> **Task requirements**
The first line of the entries is where the copy starts and the line with "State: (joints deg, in" is where it ends; set down each line exactly, both ends included, and drop pictures.

╭──

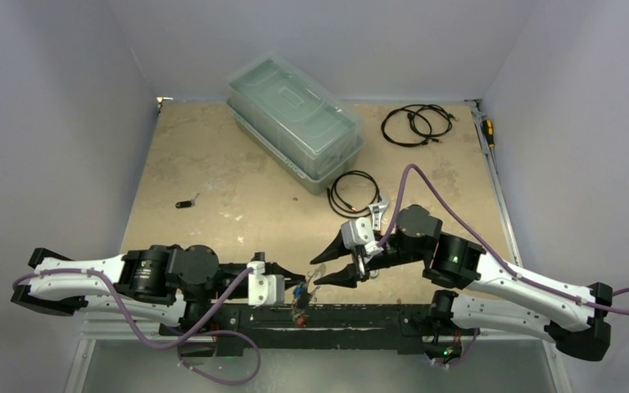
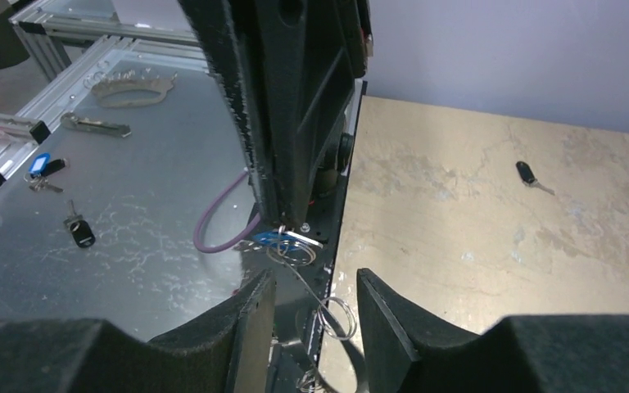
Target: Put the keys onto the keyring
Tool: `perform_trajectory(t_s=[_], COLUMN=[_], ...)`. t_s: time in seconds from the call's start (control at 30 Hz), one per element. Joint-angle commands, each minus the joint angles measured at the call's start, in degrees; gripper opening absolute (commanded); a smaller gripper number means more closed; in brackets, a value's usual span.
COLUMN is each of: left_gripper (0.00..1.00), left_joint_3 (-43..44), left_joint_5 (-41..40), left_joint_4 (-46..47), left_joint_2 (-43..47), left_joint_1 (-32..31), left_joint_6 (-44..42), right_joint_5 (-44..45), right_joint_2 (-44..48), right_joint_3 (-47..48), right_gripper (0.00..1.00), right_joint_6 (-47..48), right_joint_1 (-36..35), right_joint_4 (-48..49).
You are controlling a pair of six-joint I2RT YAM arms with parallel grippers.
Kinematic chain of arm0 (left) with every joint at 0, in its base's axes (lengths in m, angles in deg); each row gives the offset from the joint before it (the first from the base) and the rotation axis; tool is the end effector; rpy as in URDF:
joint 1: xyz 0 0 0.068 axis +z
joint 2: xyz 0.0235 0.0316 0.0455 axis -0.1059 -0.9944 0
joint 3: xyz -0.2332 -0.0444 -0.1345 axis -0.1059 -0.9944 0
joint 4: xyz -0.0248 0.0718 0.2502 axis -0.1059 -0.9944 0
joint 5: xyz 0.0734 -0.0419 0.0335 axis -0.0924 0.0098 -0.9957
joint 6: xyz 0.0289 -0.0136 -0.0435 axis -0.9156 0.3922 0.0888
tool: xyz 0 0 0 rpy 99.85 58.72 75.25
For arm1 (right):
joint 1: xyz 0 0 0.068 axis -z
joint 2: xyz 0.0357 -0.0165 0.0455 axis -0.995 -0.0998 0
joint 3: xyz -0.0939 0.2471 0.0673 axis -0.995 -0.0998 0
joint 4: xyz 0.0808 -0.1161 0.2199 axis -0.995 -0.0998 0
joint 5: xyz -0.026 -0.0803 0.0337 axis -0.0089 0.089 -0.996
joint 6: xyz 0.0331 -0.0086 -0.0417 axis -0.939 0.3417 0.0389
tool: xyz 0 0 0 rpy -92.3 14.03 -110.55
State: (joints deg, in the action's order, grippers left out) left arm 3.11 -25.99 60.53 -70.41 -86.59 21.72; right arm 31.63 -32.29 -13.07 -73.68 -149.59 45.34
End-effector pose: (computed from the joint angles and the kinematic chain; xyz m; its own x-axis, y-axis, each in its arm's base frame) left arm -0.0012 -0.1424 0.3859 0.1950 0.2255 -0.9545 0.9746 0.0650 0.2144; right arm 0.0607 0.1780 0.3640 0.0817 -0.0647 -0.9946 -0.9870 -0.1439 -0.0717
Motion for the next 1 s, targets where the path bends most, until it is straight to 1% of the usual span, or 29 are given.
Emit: perform_trajectory(t_s=[0.0,0.23,0.5,0.7,0.97], left_gripper=[0.0,0.0,0.0,0.0,0.0], left_joint_3=[3.49,3.34,3.6,3.58,3.69], left_joint_5=[-0.01,0.54,2.01,2.06,1.06], left_joint_4=[3.06,3.44,3.71,4.08,4.58], left_joint_2=[-0.48,-0.69,-1.19,-0.97,-1.01], left_joint_1=[-0.06,-0.06,-0.06,-0.06,-0.06], left_joint_6=[-0.96,-1.0,-1.06,-1.0,-1.01], right_joint_5=[1.74,0.84,1.41,-0.39,-4.79], right_joint_2=[-1.38,-1.9,-2.75,-4.51,-4.38], right_joint_3=[-0.01,-0.77,-1.05,-0.8,-1.08], right_gripper=[0.43,0.4,0.42,0.42,0.41], right_joint_6=[-0.49,-0.5,0.21,0.4,-0.15], right_joint_1=[-0.16,-0.16,-0.16,-0.16,-0.16], right_joint_4=[2.74,3.82,5.27,5.46,5.01])
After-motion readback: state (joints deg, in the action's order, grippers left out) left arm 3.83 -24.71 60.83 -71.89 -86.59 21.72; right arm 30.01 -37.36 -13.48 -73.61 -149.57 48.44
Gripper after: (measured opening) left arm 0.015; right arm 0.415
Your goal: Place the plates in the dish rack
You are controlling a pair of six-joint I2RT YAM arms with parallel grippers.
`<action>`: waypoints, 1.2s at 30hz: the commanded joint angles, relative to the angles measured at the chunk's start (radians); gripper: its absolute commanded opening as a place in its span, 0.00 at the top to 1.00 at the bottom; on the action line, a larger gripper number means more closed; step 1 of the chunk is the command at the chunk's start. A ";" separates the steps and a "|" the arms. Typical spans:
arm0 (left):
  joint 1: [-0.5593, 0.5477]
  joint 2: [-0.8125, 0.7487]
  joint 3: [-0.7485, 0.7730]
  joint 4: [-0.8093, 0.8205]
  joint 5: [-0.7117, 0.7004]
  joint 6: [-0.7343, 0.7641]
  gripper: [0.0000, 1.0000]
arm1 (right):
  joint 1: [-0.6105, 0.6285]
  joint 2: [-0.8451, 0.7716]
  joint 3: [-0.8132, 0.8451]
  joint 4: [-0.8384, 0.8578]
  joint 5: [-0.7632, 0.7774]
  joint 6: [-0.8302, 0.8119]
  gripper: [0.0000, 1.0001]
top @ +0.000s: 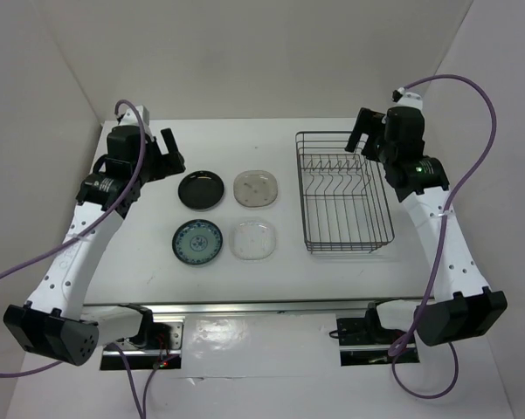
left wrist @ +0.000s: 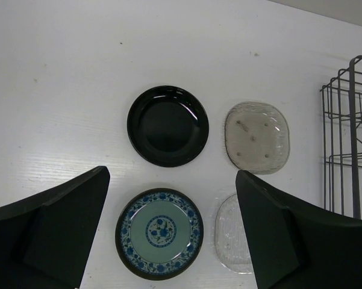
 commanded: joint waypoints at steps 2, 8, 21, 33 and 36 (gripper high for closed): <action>0.007 -0.013 -0.008 0.029 -0.041 -0.017 0.00 | 0.022 0.004 0.021 0.049 0.031 -0.014 0.00; 0.007 0.074 0.052 -0.045 -0.080 -0.060 0.00 | 0.022 -0.005 -0.025 0.083 -0.038 -0.024 0.00; 0.118 0.295 -0.091 0.068 0.143 -0.267 0.00 | 0.108 -0.054 -0.226 0.230 -0.256 0.016 0.00; 0.168 0.557 -0.112 0.260 0.218 -0.289 0.04 | 0.216 -0.039 -0.283 0.246 -0.245 -0.013 0.00; 0.179 0.596 -0.112 0.280 0.230 -0.298 0.08 | 0.243 -0.048 -0.283 0.246 -0.225 -0.013 0.00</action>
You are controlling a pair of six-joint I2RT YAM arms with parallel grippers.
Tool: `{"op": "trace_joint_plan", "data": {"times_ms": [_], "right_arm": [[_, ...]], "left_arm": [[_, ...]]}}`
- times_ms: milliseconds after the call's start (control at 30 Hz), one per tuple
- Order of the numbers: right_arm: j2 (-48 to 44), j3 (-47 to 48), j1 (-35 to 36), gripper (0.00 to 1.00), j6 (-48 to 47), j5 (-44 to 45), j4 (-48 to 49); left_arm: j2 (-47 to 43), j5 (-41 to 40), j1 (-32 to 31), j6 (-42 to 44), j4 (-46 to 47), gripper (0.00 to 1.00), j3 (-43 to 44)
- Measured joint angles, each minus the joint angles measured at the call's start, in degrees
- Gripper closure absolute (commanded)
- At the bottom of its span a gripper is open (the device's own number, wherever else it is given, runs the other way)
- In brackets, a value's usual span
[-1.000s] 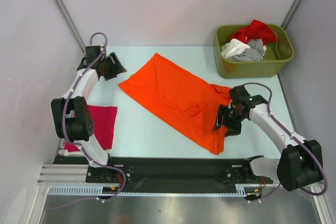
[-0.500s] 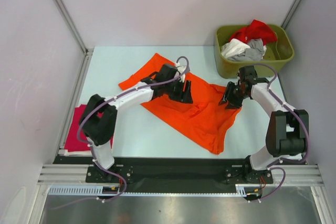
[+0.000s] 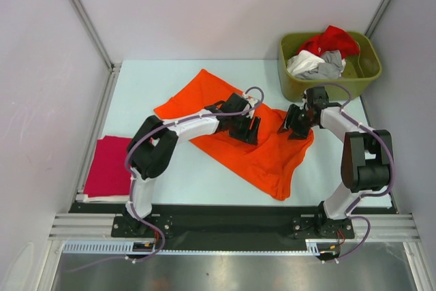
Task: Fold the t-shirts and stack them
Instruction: Fold the tshirt
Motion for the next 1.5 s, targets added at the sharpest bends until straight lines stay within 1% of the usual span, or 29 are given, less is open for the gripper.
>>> {"op": "trace_joint_plan", "data": {"times_ms": [133, 200, 467, 667, 767, 800, 867, 933, 967, 1000, 1233, 1400, 1500], "right_arm": [[0.3, -1.2, 0.4, 0.45, 0.0, 0.5, 2.3], [0.6, -1.6, 0.8, 0.50, 0.0, 0.9, 3.5], [3.2, -2.3, 3.1, 0.58, -0.2, 1.4, 6.8], [4.5, -2.4, 3.1, 0.61, -0.4, 2.0, 7.6], [5.1, -2.4, 3.1, 0.67, -0.5, 2.3, 7.8], [5.3, -2.4, 3.1, 0.71, -0.6, 2.3, 7.8], [5.4, -2.4, 3.1, 0.76, -0.7, 2.4, 7.8], [5.4, -2.4, 3.2, 0.86, -0.9, 2.4, 7.9], [5.4, -2.4, 3.2, 0.93, -1.1, 2.5, 8.0], [5.4, -2.4, 3.2, 1.00, -1.2, 2.5, 8.0], [5.1, -2.4, 3.2, 1.00, -1.5, 2.9, 8.2], [2.6, -2.4, 3.5, 1.00, -1.4, 3.0, 8.1], [1.1, -2.1, 3.6, 1.00, -1.4, 3.1, 7.6]], "left_arm": [[1.2, -1.0, -0.3, 0.0, -1.0, 0.38, 1.6], [1.7, -1.3, -0.3, 0.0, -1.4, 0.41, 2.5], [3.2, -2.5, -0.2, 0.0, -3.3, 0.50, 4.5], [4.7, -3.1, -0.2, 0.1, -5.1, 0.56, 6.0], [5.0, -3.3, -0.2, 0.3, -5.7, 0.68, 6.5], [5.0, -3.5, -0.2, 0.5, -5.9, 0.75, 6.8], [5.1, -3.8, -0.2, 0.9, -6.1, 0.80, 7.2], [5.2, -4.1, -0.2, 1.0, -6.1, 0.83, 7.5], [5.2, -4.2, -0.2, 1.1, -6.1, 0.86, 7.5], [5.2, -4.3, 0.0, 1.1, -6.2, 0.87, 7.5], [5.2, -4.5, 1.2, 0.9, -6.5, 0.96, 7.5], [5.2, -5.6, 1.9, 0.4, -6.4, 0.99, 7.4], [5.2, -5.9, 2.2, 0.0, -6.4, 0.99, 7.3]]}}
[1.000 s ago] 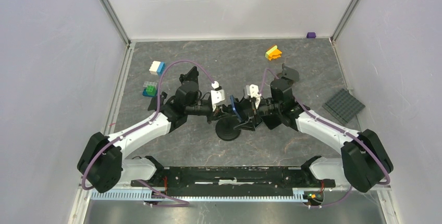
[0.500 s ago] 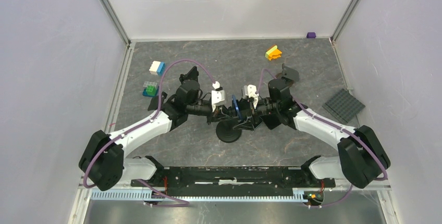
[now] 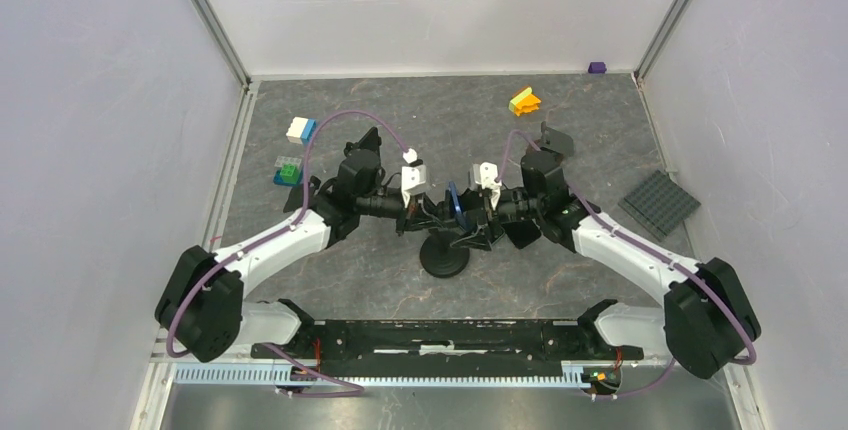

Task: Place the phone on the phone stand
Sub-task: Install the phone on the phone stand.

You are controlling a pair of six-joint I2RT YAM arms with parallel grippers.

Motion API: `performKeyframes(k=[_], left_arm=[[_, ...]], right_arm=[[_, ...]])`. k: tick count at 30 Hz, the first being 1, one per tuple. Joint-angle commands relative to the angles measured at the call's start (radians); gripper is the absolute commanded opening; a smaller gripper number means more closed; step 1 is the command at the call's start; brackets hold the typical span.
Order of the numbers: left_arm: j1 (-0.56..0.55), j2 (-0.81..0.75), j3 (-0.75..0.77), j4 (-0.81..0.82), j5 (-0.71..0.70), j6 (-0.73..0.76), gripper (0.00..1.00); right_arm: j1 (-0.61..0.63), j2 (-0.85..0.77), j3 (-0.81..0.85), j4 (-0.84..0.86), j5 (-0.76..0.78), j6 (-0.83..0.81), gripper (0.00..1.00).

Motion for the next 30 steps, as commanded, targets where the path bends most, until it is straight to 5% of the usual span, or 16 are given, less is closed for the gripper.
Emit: performKeyframes(k=[1, 10, 16, 30], left_arm=[[0.030, 0.022, 0.021, 0.081, 0.067, -0.101, 0.02], [0.034, -0.034, 0.070, -0.088, 0.012, 0.056, 0.02], [0.033, -0.068, 0.092, -0.160, -0.055, 0.137, 0.02], [0.005, -0.059, 0.014, 0.045, -0.145, -0.011, 0.02]], right_arm=[[0.004, -0.074, 0.084, 0.018, -0.044, -0.054, 0.00], [-0.052, -0.111, 0.063, -0.047, 0.006, -0.111, 0.00], [-0.064, -0.114, 0.068, -0.046, 0.197, -0.109, 0.00], [0.091, 0.008, 0.069, 0.071, 0.520, -0.002, 0.00]])
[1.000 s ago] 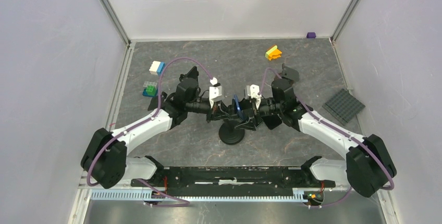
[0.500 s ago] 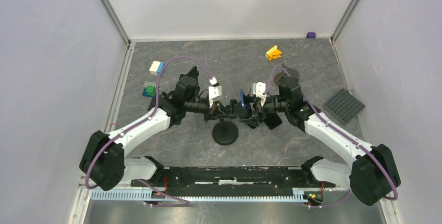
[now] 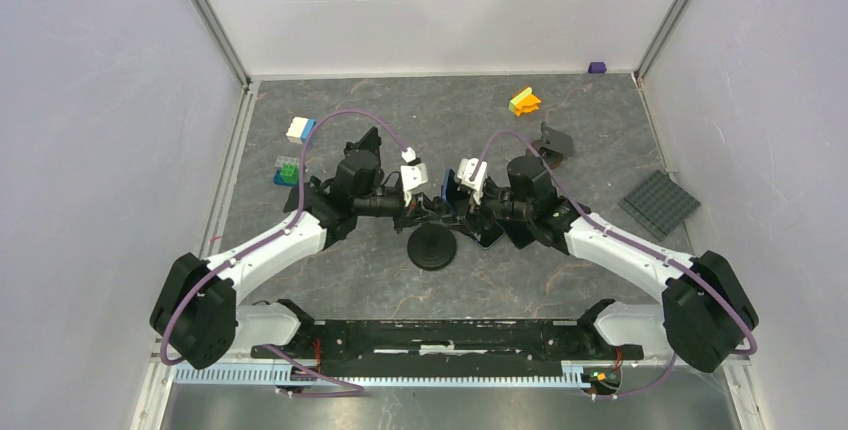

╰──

> **Answer section**
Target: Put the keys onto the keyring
Tool: `perform_trajectory(t_s=[_], COLUMN=[_], ...)`. t_s: time in seconds from the call's start (control at 30 Hz), one per element. Joint-angle commands, each minus the joint angles measured at the call's start, in degrees; gripper opening absolute (commanded); a smaller gripper number means more closed; in brackets, a value's usual span.
COLUMN is each of: left_gripper (0.00..1.00), left_joint_3 (-43..44), left_joint_5 (-41..40), left_joint_4 (-46..47), left_joint_2 (-43..47), left_joint_1 (-32..31), left_joint_6 (-44..42), right_joint_5 (-44..45), right_joint_2 (-44..48), right_joint_3 (-47..48), right_gripper (0.00..1.00), right_joint_6 (-47..48), right_joint_1 (-36..35), right_joint_4 (-48..49).
You are controlling a pair of six-joint I2RT YAM arms with parallel grippers.
Kinematic chain of arm0 (left) with every joint at 0, in its base's axes (lengths in m, angles in deg); each row gives the offset from the joint before it (the first from the base) and the rotation axis; tool is the end effector; rpy as in URDF:
joint 1: xyz 0 0 0.068 axis +z
joint 2: xyz 0.0235 0.0316 0.0455 axis -0.1059 -0.9944 0
joint 3: xyz -0.2332 -0.0444 -0.1345 axis -0.1059 -0.9944 0
joint 4: xyz -0.0248 0.0718 0.2502 axis -0.1059 -0.9944 0
joint 5: xyz 0.0734 -0.0419 0.0335 axis -0.0924 0.0098 -0.9957
joint 6: xyz 0.0289 -0.0136 -0.0435 axis -0.9156 0.3922 0.0888
tool: xyz 0 0 0 rpy 99.85 58.72 75.25
For arm1 (right):
joint 1: xyz 0 0 0.068 axis -z
joint 2: xyz 0.0357 -0.0165 0.0455 axis -0.995 -0.0998 0
joint 3: xyz -0.0939 0.2471 0.0673 axis -0.995 -0.0998 0
joint 4: xyz 0.0808 -0.1161 0.2199 axis -0.995 -0.0998 0
joint 5: xyz -0.026 -0.0803 0.0337 axis -0.0089 0.089 -0.996
joint 6: xyz 0.0331 -0.0086 -0.0417 axis -0.939 0.3417 0.0389
tool: xyz 0 0 0 rpy -92.3 14.03 -110.55
State: (joints deg, in the action's order, grippers left out) left arm 3.11 -25.99 60.53 -70.41 -86.59 21.72; right arm 31.63 -32.29 -13.07 -73.68 -149.59 45.34

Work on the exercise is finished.